Dataset records:
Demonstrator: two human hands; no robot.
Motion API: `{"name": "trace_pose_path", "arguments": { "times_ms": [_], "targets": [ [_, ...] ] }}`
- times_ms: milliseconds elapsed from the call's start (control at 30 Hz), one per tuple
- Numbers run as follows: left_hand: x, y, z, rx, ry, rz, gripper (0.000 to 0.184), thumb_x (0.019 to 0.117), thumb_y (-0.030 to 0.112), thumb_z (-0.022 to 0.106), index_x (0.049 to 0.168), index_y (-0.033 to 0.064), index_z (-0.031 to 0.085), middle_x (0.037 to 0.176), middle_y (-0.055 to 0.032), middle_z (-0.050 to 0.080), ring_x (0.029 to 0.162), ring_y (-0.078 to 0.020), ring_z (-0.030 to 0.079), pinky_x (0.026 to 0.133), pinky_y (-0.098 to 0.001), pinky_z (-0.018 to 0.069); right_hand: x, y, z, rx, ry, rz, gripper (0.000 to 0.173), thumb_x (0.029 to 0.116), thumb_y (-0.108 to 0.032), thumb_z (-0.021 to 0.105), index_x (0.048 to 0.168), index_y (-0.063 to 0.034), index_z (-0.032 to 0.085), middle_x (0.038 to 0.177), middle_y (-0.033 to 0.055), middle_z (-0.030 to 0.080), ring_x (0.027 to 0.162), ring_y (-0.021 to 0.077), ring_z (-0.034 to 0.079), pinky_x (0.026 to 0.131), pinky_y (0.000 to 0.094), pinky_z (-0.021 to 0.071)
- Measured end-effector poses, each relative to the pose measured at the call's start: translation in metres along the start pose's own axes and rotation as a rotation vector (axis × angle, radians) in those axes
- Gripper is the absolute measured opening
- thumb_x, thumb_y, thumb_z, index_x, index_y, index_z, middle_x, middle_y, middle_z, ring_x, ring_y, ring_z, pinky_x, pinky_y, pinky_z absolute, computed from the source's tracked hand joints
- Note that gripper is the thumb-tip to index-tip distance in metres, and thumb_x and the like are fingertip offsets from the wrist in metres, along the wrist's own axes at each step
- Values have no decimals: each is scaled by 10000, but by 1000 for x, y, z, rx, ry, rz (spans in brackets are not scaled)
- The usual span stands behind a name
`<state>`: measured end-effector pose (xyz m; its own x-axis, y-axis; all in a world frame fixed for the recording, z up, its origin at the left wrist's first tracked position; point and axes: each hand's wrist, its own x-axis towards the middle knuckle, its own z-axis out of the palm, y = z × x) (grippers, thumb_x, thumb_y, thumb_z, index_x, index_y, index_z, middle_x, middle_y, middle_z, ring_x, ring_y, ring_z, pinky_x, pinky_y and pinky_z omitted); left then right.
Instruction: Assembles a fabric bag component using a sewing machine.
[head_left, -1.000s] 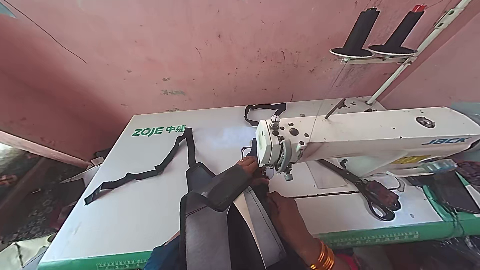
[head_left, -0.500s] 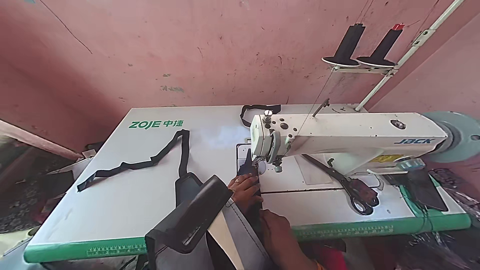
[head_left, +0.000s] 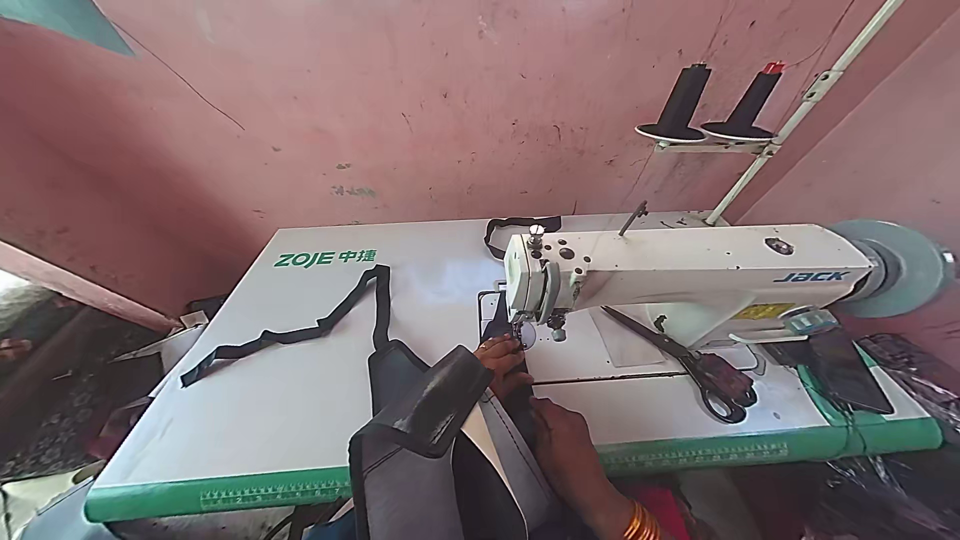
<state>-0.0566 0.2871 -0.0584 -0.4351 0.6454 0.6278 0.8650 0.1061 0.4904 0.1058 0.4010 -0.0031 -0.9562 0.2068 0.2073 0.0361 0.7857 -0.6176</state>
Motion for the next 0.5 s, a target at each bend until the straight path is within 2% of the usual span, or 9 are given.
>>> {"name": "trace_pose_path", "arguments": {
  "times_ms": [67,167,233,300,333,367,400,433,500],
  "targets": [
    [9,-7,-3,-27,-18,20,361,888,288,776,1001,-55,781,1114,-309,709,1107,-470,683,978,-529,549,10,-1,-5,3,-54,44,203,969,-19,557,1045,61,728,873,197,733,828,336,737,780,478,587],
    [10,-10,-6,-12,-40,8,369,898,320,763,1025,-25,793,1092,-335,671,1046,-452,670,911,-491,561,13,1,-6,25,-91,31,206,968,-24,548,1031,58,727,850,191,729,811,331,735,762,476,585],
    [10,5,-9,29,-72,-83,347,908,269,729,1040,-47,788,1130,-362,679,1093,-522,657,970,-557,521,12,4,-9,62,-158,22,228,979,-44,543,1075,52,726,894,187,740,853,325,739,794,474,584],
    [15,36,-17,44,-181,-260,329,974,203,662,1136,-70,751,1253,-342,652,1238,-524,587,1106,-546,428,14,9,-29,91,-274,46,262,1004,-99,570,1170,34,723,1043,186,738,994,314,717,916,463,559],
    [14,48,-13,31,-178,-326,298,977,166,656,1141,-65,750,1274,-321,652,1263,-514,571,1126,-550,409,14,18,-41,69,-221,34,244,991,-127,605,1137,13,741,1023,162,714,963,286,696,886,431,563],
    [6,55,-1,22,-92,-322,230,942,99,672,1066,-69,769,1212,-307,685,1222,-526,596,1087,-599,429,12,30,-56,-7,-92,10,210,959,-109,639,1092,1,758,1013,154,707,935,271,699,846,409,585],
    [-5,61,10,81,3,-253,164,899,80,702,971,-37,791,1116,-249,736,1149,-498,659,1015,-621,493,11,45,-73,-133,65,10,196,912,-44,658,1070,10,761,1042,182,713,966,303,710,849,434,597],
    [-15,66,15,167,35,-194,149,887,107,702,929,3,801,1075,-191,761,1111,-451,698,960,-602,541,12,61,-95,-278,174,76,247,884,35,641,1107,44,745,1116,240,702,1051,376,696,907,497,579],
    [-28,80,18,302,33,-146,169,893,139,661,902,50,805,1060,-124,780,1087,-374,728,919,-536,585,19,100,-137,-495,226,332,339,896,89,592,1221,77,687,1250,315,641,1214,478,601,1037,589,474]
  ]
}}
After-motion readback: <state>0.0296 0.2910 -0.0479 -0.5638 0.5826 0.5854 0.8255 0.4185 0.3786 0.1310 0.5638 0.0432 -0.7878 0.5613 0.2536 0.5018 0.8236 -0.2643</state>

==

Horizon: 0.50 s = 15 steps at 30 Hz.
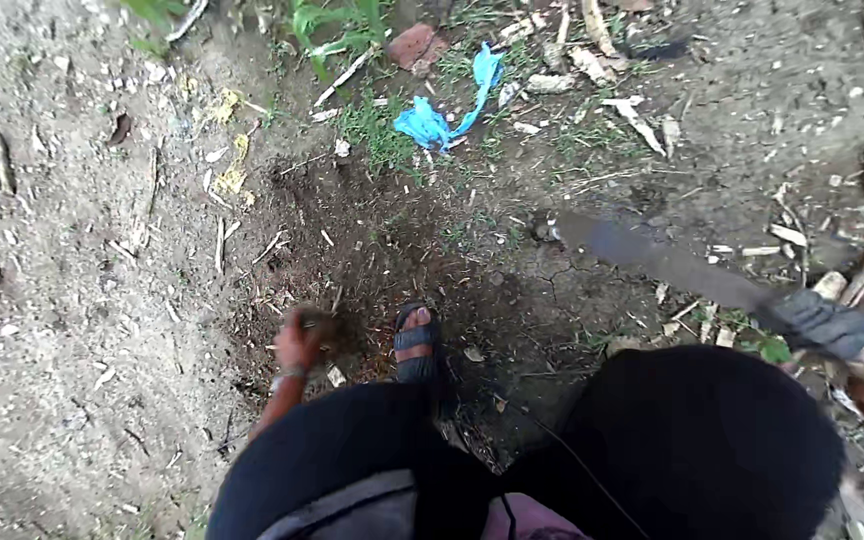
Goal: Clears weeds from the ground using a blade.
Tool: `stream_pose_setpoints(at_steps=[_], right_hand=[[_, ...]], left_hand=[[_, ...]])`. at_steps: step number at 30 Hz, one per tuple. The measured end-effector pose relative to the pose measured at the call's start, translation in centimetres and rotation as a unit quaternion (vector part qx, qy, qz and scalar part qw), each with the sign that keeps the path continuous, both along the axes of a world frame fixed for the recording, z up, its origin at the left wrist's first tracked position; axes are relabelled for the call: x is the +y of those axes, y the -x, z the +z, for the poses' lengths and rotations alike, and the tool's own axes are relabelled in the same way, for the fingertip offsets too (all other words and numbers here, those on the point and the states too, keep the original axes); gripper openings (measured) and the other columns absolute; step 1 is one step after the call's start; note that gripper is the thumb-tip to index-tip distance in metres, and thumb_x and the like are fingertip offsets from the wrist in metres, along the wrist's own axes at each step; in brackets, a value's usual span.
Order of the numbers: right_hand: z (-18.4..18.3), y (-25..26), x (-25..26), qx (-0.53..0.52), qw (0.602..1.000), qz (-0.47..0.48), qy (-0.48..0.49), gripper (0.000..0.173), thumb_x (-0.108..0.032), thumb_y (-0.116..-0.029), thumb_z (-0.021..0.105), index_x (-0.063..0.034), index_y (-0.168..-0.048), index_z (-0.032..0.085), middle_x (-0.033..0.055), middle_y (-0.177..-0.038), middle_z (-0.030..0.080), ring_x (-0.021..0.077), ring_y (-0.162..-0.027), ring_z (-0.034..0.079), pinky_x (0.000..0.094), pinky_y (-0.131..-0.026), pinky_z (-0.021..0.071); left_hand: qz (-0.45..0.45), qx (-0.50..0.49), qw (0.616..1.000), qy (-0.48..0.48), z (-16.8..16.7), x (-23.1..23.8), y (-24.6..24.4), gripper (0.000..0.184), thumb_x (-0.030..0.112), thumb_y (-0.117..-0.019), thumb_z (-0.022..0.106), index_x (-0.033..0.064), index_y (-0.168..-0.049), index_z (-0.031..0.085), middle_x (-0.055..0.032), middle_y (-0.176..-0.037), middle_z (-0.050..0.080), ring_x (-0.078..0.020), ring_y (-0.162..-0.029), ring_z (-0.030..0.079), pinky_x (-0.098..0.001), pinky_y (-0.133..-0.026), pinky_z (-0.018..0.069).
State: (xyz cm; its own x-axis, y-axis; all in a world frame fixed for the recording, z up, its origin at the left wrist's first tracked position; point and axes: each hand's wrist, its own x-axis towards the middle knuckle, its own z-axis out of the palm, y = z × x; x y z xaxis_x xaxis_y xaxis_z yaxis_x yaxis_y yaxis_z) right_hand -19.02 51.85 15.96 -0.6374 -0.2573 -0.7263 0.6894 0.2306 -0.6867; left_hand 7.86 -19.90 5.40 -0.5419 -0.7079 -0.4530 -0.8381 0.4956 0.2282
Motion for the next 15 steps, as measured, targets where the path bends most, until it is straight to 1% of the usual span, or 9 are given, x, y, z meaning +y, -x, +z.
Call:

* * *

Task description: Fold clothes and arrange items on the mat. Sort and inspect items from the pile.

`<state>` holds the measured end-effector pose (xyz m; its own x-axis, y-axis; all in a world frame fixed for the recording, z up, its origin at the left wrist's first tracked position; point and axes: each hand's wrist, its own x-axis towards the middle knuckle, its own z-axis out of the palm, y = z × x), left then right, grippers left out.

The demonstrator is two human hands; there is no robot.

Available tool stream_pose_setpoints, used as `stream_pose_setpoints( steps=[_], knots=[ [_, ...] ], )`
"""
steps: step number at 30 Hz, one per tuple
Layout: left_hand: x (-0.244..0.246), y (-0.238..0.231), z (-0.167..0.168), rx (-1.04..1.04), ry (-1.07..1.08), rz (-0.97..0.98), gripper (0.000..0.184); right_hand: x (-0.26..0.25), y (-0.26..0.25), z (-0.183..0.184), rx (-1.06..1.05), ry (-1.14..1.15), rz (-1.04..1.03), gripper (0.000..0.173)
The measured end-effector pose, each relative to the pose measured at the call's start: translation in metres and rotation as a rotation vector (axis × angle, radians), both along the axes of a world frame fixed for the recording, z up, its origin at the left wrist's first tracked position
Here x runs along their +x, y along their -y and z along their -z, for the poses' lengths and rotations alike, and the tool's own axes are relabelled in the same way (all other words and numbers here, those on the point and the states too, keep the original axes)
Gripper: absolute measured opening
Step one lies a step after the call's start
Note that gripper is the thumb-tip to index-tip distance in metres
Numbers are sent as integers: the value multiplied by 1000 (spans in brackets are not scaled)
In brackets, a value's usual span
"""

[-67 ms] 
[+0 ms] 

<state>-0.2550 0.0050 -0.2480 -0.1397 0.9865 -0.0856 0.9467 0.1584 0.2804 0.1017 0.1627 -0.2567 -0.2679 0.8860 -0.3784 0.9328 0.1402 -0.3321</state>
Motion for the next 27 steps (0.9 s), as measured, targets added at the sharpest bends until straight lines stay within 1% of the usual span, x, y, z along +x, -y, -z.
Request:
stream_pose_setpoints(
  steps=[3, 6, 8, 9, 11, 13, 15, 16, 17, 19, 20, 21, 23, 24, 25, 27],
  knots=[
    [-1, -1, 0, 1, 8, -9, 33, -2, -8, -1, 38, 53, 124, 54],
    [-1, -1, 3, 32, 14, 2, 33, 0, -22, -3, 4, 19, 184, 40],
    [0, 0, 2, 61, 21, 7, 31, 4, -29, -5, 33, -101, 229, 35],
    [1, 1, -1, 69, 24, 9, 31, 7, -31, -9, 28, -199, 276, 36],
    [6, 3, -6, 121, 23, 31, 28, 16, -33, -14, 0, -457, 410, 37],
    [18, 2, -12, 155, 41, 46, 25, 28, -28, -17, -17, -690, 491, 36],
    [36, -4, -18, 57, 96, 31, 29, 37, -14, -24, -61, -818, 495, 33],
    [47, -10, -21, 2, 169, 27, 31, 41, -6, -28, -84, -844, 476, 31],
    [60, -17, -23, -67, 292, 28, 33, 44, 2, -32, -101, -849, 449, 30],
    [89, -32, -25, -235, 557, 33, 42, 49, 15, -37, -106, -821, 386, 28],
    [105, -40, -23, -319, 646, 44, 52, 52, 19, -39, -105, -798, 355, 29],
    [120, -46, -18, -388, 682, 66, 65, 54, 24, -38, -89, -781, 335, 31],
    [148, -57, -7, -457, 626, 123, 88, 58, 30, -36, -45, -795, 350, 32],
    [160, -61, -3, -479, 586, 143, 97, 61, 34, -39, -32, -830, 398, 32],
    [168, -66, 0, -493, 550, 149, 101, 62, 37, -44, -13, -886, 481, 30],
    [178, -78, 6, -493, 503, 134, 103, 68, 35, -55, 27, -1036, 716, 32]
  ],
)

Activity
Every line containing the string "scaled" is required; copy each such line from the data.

Response for this exercise
- Values have no decimals: each is scaled by 10000, but by 1000 for x, y, z, rx, ry, rz (spans in brackets are not scaled)
Numbers are sent as integers: the value multiplied by 1000 (spans in brackets are not scaled)

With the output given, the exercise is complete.